Parkinson’s disease(PD) is a neurodegenerative disease that primarily affects the central nervous system and results in unintended or uncontrollable movements. The manifestation of these motor-related symptoms is due to the loss of dopaminergic neurons in the basal ganglia, the motor control center. There are several factors that contribute to Parkinson’s pathogenesis, including increased α-synuclein aggregation and mitochondrial dysfunction.

Currently, there are no cures for PD. Options such as medication, surgical treatment and other forms of therapeutics are available to alleviate some of the symptoms associated with PD, such as bradykinesia. As the pathogenesis of PD involves the loss of dopamine-producing neurons, drug-based treatment aims to increase the overall level of dopamine by introducing L-DOPA, a precursor of the target neurotransmitter. There are a lot of side effects associated with this treatment, and it does not slow down the disease progression. Thus, there are ongoing R&D efforts in developing a more effective treatment.

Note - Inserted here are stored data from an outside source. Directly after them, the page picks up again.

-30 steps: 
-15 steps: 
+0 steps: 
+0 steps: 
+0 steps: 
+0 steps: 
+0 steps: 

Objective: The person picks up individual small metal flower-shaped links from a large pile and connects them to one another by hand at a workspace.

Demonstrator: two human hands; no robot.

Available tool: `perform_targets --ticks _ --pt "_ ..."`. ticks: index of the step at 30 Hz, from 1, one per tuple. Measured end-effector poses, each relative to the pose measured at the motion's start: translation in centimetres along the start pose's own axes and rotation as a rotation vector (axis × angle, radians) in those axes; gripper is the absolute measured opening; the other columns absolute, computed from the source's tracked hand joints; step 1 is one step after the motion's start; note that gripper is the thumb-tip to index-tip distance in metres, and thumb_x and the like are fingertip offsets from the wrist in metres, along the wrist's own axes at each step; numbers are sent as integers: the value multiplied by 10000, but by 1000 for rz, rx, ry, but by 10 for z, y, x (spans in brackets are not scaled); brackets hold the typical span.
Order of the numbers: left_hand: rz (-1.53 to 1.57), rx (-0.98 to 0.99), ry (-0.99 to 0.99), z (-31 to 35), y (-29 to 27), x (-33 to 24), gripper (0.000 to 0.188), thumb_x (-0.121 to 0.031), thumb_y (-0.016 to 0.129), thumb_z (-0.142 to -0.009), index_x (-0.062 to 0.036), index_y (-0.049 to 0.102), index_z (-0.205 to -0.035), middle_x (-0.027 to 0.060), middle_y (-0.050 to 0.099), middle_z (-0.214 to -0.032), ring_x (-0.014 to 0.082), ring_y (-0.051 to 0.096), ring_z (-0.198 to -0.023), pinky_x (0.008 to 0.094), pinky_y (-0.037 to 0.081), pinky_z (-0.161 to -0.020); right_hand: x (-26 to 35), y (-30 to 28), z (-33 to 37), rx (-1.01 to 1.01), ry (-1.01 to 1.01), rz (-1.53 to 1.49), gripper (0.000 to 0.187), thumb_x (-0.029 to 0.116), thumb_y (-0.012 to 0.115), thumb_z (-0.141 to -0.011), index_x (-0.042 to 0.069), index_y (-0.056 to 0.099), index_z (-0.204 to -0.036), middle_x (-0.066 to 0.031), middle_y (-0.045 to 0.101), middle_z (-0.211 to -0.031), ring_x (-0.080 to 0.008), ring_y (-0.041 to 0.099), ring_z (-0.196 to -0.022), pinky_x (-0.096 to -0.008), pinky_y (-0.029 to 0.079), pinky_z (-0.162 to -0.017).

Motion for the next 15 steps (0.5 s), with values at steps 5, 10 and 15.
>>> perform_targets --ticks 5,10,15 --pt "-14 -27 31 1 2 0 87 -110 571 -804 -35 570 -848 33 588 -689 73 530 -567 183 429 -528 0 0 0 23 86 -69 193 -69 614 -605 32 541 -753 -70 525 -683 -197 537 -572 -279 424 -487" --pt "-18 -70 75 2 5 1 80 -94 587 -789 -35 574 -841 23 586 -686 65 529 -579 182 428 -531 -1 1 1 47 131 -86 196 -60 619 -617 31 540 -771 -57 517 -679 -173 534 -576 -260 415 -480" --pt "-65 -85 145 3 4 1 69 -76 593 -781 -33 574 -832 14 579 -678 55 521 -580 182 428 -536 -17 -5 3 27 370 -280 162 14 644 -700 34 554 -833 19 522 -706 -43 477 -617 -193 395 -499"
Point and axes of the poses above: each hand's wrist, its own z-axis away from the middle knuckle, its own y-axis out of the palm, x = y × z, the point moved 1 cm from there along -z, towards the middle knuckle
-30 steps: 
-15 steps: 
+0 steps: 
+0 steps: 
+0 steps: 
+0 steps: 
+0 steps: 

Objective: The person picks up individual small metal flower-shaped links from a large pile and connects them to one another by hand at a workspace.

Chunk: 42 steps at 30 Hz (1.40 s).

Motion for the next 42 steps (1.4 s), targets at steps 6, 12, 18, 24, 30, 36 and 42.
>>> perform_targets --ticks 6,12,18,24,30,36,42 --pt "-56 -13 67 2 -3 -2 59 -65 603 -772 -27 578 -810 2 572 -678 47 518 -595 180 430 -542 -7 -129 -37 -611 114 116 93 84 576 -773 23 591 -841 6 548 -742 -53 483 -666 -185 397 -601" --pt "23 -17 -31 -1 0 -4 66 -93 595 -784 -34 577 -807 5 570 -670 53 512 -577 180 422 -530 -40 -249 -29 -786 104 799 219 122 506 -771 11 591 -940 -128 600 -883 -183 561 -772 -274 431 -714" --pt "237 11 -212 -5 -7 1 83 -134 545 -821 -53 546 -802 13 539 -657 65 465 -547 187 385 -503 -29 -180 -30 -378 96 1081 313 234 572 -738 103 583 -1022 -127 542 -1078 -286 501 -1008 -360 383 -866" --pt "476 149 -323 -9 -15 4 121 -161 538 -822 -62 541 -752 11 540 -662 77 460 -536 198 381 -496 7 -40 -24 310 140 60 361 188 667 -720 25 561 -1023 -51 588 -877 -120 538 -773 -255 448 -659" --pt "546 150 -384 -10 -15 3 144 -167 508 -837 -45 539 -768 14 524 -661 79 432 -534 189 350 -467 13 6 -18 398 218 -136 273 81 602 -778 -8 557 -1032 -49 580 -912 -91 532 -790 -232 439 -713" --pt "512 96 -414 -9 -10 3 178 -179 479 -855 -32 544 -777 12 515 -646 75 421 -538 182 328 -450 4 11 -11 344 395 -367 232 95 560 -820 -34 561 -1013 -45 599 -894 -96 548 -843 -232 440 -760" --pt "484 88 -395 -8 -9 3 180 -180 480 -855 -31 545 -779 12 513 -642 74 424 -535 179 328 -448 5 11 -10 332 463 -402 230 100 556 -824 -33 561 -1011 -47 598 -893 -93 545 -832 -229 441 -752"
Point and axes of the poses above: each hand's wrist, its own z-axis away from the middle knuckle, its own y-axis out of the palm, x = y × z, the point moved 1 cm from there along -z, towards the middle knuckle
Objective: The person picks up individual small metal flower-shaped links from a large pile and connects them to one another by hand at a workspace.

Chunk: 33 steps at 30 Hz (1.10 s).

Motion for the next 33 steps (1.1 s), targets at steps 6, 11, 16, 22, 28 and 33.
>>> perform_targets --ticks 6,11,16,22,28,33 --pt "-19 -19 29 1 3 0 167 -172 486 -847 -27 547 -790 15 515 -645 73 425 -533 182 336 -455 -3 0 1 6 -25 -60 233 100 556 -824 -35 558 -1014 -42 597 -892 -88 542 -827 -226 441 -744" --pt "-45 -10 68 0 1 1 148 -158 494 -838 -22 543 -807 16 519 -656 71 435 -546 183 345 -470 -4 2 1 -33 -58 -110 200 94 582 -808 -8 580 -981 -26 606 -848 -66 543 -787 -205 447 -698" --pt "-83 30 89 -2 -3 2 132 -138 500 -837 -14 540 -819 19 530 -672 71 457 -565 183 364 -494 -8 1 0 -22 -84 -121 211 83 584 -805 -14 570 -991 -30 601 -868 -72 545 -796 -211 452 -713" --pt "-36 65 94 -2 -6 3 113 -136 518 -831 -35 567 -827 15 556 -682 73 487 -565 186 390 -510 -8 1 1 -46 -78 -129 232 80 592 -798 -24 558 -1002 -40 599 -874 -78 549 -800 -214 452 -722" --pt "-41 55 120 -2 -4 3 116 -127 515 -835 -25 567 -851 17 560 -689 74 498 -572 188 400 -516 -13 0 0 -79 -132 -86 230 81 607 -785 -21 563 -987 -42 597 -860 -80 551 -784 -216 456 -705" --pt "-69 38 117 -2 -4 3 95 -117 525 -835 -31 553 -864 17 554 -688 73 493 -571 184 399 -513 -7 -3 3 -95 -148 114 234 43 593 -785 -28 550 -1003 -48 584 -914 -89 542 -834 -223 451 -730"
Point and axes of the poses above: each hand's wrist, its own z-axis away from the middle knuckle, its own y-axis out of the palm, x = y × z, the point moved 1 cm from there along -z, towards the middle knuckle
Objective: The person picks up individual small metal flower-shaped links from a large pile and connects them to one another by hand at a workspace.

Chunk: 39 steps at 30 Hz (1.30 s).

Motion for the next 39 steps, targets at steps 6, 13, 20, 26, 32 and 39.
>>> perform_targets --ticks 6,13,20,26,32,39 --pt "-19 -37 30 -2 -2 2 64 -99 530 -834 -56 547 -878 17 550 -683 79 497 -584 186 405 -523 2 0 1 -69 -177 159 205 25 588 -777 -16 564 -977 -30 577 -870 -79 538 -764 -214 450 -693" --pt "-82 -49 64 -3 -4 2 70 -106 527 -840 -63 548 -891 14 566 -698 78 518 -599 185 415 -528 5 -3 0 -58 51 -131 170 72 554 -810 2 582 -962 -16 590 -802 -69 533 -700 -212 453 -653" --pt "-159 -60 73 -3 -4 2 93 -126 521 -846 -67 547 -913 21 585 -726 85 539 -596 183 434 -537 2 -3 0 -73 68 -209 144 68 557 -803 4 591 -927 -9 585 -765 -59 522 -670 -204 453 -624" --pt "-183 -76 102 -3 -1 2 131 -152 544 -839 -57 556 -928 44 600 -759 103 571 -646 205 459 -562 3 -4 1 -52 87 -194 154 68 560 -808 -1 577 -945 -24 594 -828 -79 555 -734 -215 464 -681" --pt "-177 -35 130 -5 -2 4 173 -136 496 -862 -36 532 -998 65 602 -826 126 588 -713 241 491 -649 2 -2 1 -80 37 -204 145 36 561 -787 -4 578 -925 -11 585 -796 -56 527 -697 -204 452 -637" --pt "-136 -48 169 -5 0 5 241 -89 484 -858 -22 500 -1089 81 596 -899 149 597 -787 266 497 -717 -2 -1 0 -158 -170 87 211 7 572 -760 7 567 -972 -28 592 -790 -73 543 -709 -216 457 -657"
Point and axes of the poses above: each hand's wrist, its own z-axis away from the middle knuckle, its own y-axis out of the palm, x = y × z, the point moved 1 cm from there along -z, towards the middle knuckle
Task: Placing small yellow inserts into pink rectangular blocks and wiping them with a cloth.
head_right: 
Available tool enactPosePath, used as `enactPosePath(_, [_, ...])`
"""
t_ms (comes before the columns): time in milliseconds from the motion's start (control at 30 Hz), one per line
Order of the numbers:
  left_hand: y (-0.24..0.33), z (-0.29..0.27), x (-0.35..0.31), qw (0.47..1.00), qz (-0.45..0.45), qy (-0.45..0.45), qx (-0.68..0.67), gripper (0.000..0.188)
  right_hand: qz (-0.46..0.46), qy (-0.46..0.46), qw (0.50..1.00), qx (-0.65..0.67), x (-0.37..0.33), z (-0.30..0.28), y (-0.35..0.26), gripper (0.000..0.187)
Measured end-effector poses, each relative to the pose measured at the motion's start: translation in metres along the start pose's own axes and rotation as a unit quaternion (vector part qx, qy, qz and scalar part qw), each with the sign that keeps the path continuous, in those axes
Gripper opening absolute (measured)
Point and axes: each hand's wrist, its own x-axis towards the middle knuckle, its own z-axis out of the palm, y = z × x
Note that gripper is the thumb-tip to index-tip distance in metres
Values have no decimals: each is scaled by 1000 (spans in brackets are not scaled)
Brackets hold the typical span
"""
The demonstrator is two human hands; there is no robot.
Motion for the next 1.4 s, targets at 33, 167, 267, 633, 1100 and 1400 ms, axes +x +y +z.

Animal models for Parkinson’s disease

AniTech provides two types of drug-induced mouse disease models of PD: the Rotenone-induced and the 6-OHDA-induced mouse model of Parkinson’s. Both animal models can achieve degenerative changes of dopaminergic neurons in the substantia nigra(SN), part of the basal ganglia.

Rotenone Mouse Model

Rotenone is a naturally occurring toxin that inhibits complex I of the mitochondrial electron transport chain. The rotenone model of Parkinson’s Disease (PD) provides certain advantages in modelling the pathogenesis of PD.

In this model, systemic inhibition of mitochondrial complex I produces selective degeneration of the nigrostriatal dopamine system and reproduces key pathological features of clinical PD. The systemic rotenone model of PD accurately replicates many aspects of the pathology of human PD and has provided insights into the pathogenesis of PD.

6-OHDA Mouse Model

6-OHDA is a neurotoxin that can induce the rapid death of dopaminergic neurons in SNpc, which leads to the occurrence of some PD symptoms related to movements. The neurotoxin 6-hydroxydopamine(6-OHDA) is a classic pre-clinical model for drug screening for PD, and is widely used to introduce models of PD to investigate motor and biochemical dysfunctions in PD.